Department of Pediatrics, Maine Medical Center, 22 Bramhall St, Portland, ME, USA.
J Cardiovasc Magn Reson. 2009 Dec 10;11(1):52. doi: 10.1186/1532-429X-11-52.
Flow mapping by cardiovascular magnetic resonance has become the gold standard for non-invasively defining cardiac output (CO), shunt flow and regurgitation. Previous reports have highlighted the presence of inherent errors in flow mapping that are improved with the use of a stationary phantom control. To our knowledge, these studies have only been performed in healthy volunteers.
We analyzed the variation in flow measurements made with and without stationary phantom correction in 31 patients with congenital heart disease. Variation in stroke volume (SV) measurements was seen in all vessels across all patient groups. The variation was largest when analyzing the right ventricular outflow tract (RVOT), with a range of absolute differences in SV from 0.2 to 70 ml and in CO from 0.02 to 4.8 L/min. In patients with repaired Tetrology of Fallot (ToF), the average ratio of pulmonary to systemic blood flow (Qp:Qs) was 1.18 without and 1.02 with phantom correction. Without performing phantom correction, 23% of the repaired ToF patients were classified as having a residual shunt as compared to 0% when flow mapping was performed with phantom correction. Similarly, in patients with known atrial level shunting (ASD/PAPVR) 20% of patients had no shunt when flow mapping was performed without phantom correction as compared to 0% with phantom correction. In patients with bicuspid aortic valves (BAV), the differences in the regurgitant fraction between measuring flow with and without phantom correction ranged from 0 to 30%, while the regurgitant fraction in the RVOT of ToF patients varied by as much as 31%.
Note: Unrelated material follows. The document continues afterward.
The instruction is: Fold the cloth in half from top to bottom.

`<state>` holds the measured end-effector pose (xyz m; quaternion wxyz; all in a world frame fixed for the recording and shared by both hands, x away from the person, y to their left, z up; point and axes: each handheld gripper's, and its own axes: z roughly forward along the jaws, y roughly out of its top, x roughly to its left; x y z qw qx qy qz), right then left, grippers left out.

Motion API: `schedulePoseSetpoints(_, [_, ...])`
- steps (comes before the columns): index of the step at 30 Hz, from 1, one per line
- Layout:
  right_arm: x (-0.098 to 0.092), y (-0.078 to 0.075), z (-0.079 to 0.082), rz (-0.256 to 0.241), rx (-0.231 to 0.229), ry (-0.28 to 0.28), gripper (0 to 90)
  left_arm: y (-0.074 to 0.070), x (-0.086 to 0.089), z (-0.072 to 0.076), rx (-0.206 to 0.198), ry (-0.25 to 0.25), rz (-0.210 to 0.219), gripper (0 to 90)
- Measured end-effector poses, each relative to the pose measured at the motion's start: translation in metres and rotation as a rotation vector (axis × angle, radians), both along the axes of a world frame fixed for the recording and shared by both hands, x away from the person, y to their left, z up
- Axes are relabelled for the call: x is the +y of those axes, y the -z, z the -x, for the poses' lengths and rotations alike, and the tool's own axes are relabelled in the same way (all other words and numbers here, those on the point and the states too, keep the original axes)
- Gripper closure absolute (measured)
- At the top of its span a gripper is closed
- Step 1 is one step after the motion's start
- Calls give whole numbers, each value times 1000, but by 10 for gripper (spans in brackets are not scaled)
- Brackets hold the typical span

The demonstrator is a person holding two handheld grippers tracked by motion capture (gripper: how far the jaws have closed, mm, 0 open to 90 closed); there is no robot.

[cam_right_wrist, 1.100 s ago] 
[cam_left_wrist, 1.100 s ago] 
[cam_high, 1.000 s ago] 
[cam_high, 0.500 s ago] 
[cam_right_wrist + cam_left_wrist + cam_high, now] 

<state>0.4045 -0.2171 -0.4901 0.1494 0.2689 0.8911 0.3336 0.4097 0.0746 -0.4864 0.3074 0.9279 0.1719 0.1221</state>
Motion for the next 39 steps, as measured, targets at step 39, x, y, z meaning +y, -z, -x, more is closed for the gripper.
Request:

The impact of inherent errors in CMR flow mapping should not be underestimated. While the variation across a population may not display a significant trend, for any individual patient it can be quite large. Failure to correct for such variation can lead to clinically significant misinterpretation of flow data. The use of the stationary phantom correction technique appears to improve accuracy both in normal patients as well as those with congenital heart disease.
心血管磁共振的流量测绘已成为无创性定义心输出量(CO)、分流流量和反流的金标准。以前的报告强调了流量测绘中存在固有误差,而使用固定的幻影校正可以改善这些误差。据我们所知,这些研究仅在健康志愿者中进行过。
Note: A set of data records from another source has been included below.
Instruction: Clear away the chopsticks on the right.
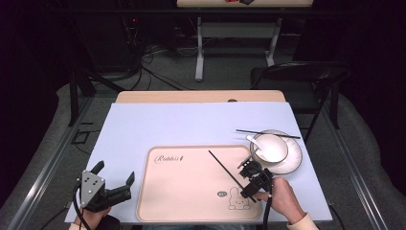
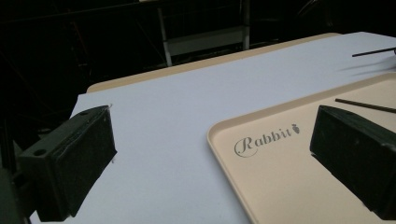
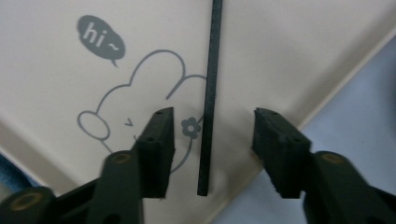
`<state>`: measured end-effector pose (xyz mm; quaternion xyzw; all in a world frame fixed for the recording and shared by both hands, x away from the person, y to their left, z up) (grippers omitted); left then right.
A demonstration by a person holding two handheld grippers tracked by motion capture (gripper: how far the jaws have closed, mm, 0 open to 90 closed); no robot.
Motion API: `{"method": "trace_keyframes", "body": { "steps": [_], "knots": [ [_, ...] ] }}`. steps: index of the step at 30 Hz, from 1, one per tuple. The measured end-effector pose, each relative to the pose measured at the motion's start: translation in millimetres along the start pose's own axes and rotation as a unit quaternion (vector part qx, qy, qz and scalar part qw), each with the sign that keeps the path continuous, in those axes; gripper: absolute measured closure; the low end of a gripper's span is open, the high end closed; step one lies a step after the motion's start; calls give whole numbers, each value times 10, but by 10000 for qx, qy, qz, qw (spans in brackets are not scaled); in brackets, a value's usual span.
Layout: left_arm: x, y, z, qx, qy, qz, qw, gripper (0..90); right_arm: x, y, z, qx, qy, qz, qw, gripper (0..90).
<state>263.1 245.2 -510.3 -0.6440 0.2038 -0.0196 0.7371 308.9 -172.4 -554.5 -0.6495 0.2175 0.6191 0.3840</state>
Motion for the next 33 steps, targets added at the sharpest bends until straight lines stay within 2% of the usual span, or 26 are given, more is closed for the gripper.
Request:
{"method": "trace_keyframes", "body": {
  "steps": [2, 4, 5, 8, 9, 13, 14, 16, 17, 18, 20, 22, 25, 27, 28, 30, 31, 33],
  "knots": [
    [0, 0, 1, 22, 2, 10, 10000, 0, -58, 6, -24, -191, 152, -101, 9997, 271],
    [1, 0, 0, -6, -3, 2, 10000, 0, -123, 13, -47, -352, 89, -297, 9989, 209],
    [0, 0, 1, -1, -4, 6, 10000, 0, -157, 19, -67, -410, 147, -372, 9984, 167],
    [1, 0, 0, 10, -9, 12, 10000, 0, -262, 38, -119, -665, 238, -614, 9956, 112],
    [1, 0, 0, 19, -2, 14, 10000, 0, -311, 48, -150, -794, 272, -737, 9937, 85],
    [1, 0, -1, -6, -6, 7, 10000, 0, -454, 85, -260, -950, 340, -959, 9903, 0],
    [0, 0, -1, -5, -2, 6, 10000, 0, -482, 92, -279, -999, 337, -986, 9895, 0],
    [0, 0, -1, -6, -5, 5, 10000, 0, -551, 104, -350, -1084, 498, -1066, 9871, 0],
    [0, 0, -1, 4, -4, 8, 10000, 0, -598, 106, -391, -1200, 543, -1143, 9847, 0],
    [-1, 0, -1, -2, -4, 5, 10000, 0, -634, 108, -433, -1199, 622, -1112, 9846, 0],
    [-3, -1, 4, 5, -10, -4, 10000, 0, -718, 97, -512, -1321, 679, -1196, 9816, 0],
    [-2, -1, 4, 2, -12, -4, 10000, 0, -804, 90, -582, -1378, 764, -1171, 9805, 0],
    [0, -1, -1, 17, -6, 10, 10000, 0, -913, 56, -691, -1531, 858, -1228, 9768, 0],
    [-1, -1, -1, 2, -10, 5, 10000, 0, -958, 36, -757, -1593, 1026, -1161, 9750, 0],
    [-2, -1, 0, -2, -12, 0, 10000, 0, -983, 16, -801, -1737, 1048, -1161, 9723, 0],
    [-2, -1, 3, 1, -16, -2, 10000, 0, -1024, -16, -865, -1761, 1035, -1118, 9725, 0],
    [-1, -1, 2, -5, -17, -4, 10000, 0, -1045, -38, -897, -1893, 999, -1141, 9701, 0],
    [-1, -1, 1, -1, -12, 3, 10000, 0, -1080, -78, -976, -1977, 983, -1063, 9695, 0]
  ]
}}
Point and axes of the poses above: each handheld gripper's, and its own axes: x roughly forward along the jaws, y roughly out of its underside, z roughly to its left, the point moved 4 cm from there along x, roughly forward along the jaws
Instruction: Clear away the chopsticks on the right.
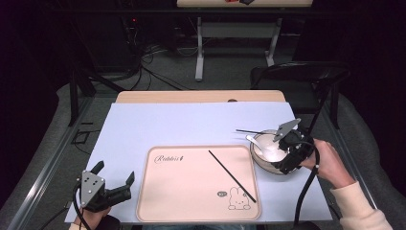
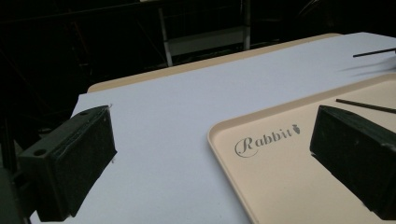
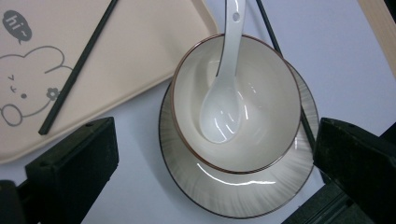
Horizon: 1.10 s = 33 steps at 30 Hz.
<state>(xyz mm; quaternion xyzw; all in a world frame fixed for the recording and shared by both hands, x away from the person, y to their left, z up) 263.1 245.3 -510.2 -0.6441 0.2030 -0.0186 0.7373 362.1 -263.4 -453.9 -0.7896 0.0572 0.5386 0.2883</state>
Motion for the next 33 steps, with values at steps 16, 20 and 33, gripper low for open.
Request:
{"method": "trace_keyframes", "body": {
  "steps": [16, 20, 33],
  "knots": [
    [-1, 0, 4, -2, 4, -7, 10000, 0, 132, -49, -908, -59, -318, 336, 9989, 0],
    [1, 0, 3, -12, -2, -1, 10000, 0, 254, -59, -1066, -11, -406, 500, 9979, 0],
    [3, 1, 1, -5, 2, 1, 10000, 0, 672, -11, -1262, -93, -184, 1060, 9942, 168]
  ]
}}
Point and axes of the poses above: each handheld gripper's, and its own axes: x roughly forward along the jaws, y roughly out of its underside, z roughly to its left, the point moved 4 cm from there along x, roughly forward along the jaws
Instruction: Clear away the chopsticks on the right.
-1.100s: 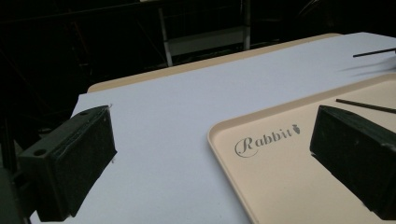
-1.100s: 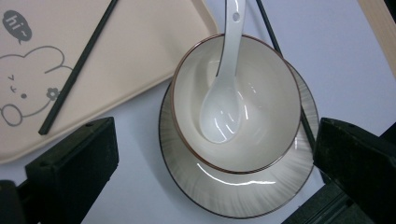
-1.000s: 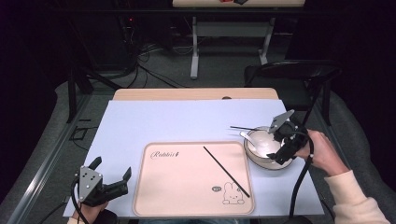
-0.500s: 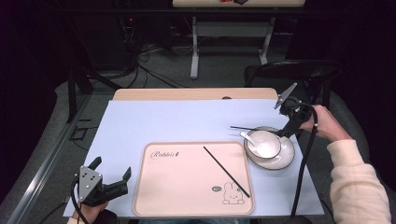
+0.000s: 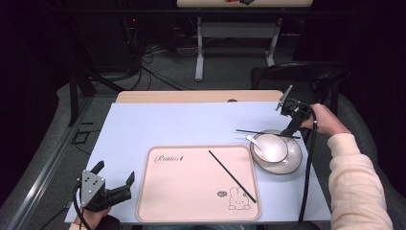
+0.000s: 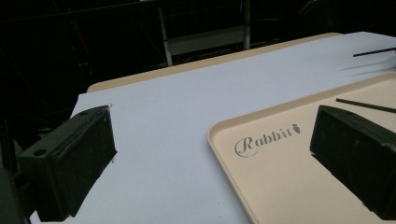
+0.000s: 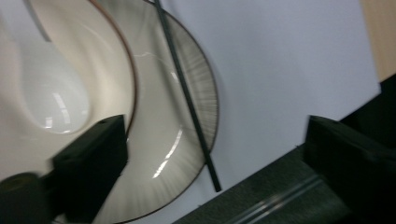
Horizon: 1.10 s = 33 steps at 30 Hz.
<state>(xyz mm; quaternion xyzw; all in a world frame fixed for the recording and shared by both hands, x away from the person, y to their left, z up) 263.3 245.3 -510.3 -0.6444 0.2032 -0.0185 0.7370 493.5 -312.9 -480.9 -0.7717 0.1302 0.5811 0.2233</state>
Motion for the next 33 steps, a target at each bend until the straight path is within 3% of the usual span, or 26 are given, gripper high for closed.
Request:
{"method": "trace_keyframes", "body": {
  "steps": [2, 3, 5, 6, 7, 10, 12, 19, 23, 28, 33],
  "knots": [
    [-1, 0, 1, -2, 0, -3, 10000, 0, 54, -21, -24, -86, 25, -29, 10000, 213],
    [-3, 0, 2, -1, 5, 0, 10000, 0, 82, -23, -11, 3, 4, 38, 10000, 256],
    [-1, 1, 2, -4, -1, -5, 10000, 0, 151, -36, -24, -131, -62, 85, 9999, 295],
    [-3, 0, 2, 0, 7, -1, 10000, 0, 179, -38, 3, -44, -101, 152, 9998, 323],
    [-3, 0, 2, -2, 6, -2, 10000, 0, 208, -50, -8, -150, -87, 181, 9997, 347],
    [-4, 0, 3, -2, 9, 0, 10000, 0, 266, -80, 23, -228, -207, 283, 9991, 528],
    [-6, 0, 6, 8, 7, 0, 10000, 0, 304, -101, 32, -292, -223, 274, 9990, 592],
    [-5, 1, 5, 9, 9, 3, 10000, 0, 429, -119, 99, -591, -476, 491, 9959, 671],
    [-6, 1, 5, 10, 8, 4, 10000, 0, 541, -94, 115, -621, -589, 581, 9946, 723],
    [-3, 1, 1, 3, 6, -4, 10000, 0, 594, -59, 121, -571, -703, 608, 9940, 841],
    [-7, 1, 5, 7, 6, -7, 10000, 0, 580, -22, 121, -338, -670, 568, 9956, 850]
  ]
}}
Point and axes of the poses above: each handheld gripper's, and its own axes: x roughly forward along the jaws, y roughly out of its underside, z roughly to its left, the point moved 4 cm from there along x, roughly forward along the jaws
我们分析了 31 例先天性心脏病患者在使用和不使用固定幻影校正的情况下进行的流量测量的变化。在所有患者群体中,所有血管的SV 测量值均存在差异。当分析右心室流出道(RVOT)时,SV 的差异最大,SV 的绝对值差异范围为 0.2 至 70ml,CO 的绝对值差异范围为 0.02 至 4.8L/min。在修复性法洛四联症(ToF)患者中,无幻影校正时肺血流量与体循环血流量(Qp:Qs)的平均比值为 1.18,有幻影校正时为 1.02。不进行幻影校正时,23%的修复性 ToF 患者被归类为存在残余分流,而进行幻影校正时则为 0%。同样,在已知存在心房水平分流(ASD/PAPVR)的患者中,20%的患者在不进行幻影校正时没有分流,而在进行幻影校正时则为 0%。在二叶式主动脉瓣(BAV)患者中,用和不用幻影校正测量流量时的反流分数差异范围为 0 至 30%,而 ToF 患者 RVOT 的反流分数差异最大可达 31%。
不应低估 CMR 流量测绘中固有误差的影响。虽然人群中的差异可能没有显示出明显的趋势,但对于任何个体患者,差异可能相当大。如果不纠正这种差异,可能会导致对流量数据的临床意义重大的误解。使用固定的幻影校正技术似乎可以提高正常患者和先天性心脏病患者的准确性。